На базу «спорткульторга» мы приехали перед самым рассветом. Огонь был уже потушен, пожарные собирали шланги. В стороне стояли две милицейские машины, «ДЭУ» и «УАЗ». Перед нашим складом мигала машина скорой помощи. Пожар был небольшим. Он не затронул ни одного склада, кроме нашего. Зато наш выгорел дотла. Даже крыша провалилась.
К нам подошел Гурылев, сосед, торгующий бытовой химией, он открыл дверь со стороны Чебоксарова и радостно сказал:
– Чуваки, а у вас там труп!
– Снег то идет, то перестает. То пасмурно, то звездно, – ни к кому не обращаясь, зачем-то сказал Коля и повернул голову к Гурылеву. – Закрой дверь идиот, не в Зимбабве живем.
Гурылев даже не обиделся, пожал плечами и хлопнул дверью.
Дальтоник упал башкой на руль. Мне на секунду показалось, что он сейчас развернется, даст по газам и помчится обратно. Тоже выход. Не обращать внимания на проблему, наплевать на нее, спрятать голову по – страусиному, только жопа наружу. Проблема может сама рассосаться.
– Но могут и трахнуть, – вслух сказал я.
– Совершенно точно, – подхватил Колька. Как будто читал мои мысли. У нас так часто бывало.
– Пошли, – сказал я.
В туфли набился снег. Колька был в зимних ботинках. Я пропустил смену времен года, самый перелом. Меня опять тряхануло, то ли с похмелья, то ли от холода.
Кроме пожарных, все люди на месте происшествия выглядели вялыми. Милиционеры ходили около пепелища, на первый взгляд совершенно бесцельно. В стороне у забора стоял испуганный чумазый сторож, у ног собака с жадностью грызла кость, мне даже с перепугу показалось, что человеческую.
От земли шел пар. Воды было вылито немало. Я наступил в лужу. Напротив того места, где раньше была дверь нашего склада, у бордюра лежало тело, прикрытое брезентом. Над ним стоял человек в белом халате и курил.
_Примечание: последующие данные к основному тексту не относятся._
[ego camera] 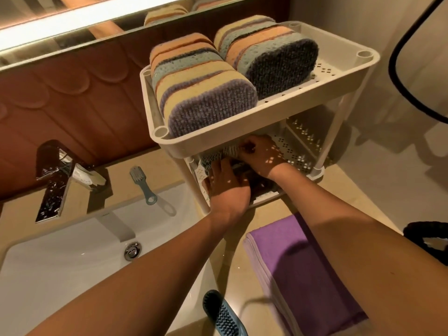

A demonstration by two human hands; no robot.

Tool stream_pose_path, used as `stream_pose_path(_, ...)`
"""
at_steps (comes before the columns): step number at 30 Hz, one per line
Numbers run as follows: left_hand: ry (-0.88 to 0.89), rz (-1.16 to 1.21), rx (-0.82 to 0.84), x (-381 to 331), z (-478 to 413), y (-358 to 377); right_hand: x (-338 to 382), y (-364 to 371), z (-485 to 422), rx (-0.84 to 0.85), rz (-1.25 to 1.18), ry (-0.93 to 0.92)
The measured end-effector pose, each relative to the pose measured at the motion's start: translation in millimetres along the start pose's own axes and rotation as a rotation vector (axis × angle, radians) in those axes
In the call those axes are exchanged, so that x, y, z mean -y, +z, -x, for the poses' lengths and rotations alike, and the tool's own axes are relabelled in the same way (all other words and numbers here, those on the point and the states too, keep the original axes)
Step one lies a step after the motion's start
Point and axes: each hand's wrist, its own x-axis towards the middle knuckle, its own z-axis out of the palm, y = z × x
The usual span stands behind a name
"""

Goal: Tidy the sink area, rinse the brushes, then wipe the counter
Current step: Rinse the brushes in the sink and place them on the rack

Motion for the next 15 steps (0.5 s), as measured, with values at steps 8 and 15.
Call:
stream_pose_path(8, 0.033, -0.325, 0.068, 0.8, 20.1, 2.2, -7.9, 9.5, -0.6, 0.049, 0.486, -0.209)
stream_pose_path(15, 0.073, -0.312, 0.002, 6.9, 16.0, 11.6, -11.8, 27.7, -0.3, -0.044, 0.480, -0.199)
Колька предложил сходить посмотреть.
– Сходи один, – отказался я. – В последнее время боюсь огня.
– Там одни угли.
– Углей тоже.
Пока он ходил, ко мне подошел майор.
– Вы кто? – спросил он.
– Я один из арендаторов этого склада, Тихонов Сергей Леонидович.
– А он?
– Мой напарник, Чебоксаров Николай Александрович, директор ООО «Импульс 2».
– Что у вас там было?
– Бумага.
Подошел Колька.
– Это Виталик, – сообщил он, махнув рукой в сторону тела. – Почти не обгорел.
– Его дед вытащил, – пояснил майор. – Похоже, отравился угарным газом. Только почему–то голова в крови, может, упал. А может – он пристально посмотрел на Кольку, – по черепу дали. Вам придется давать показания.
– Без проблем, – сказал я.
– Там у вас полно обгоревших компьютеров, – констатировал мент.
– Виталик по ночам ремонтировал, – отозвался Колька. – Калымил. Он в этих делах – гений.
– Он год как развелся, – пояснил я для майора. – Жить практически негде, а здесь тепло, туалет, электричество. Обставится компьютерами и что-то там высматривает. Еще и деньги за это получает. И как сторож, и как мастер. У него заказчиков много было. Его весь город знал. Его бы в любую фирму взяли, но он не хотел.
– А нам все бесплатно ремонтировал, – мечтательно подхватил Колька. – А еще он стихи писал: «Не спи, не спи, художник! Не предавайся сну!»
Майор посмотрел на нас, как на идиотов, кивнул и ушел.
Со стоящих за забором сосен поднялась с ночевки огромная стая птиц, они затмили небо и прикончили тишину. Минуты три пернатые кружили над складами, а затем, хрипло каркая, улетели в сторону города. Колька получил на память белый погон на левое плечо, а у меня очень метко была затушена сигарета. Есть такая примета – птичий помет к деньгам. В нашем случае все выглядело просто издевательством.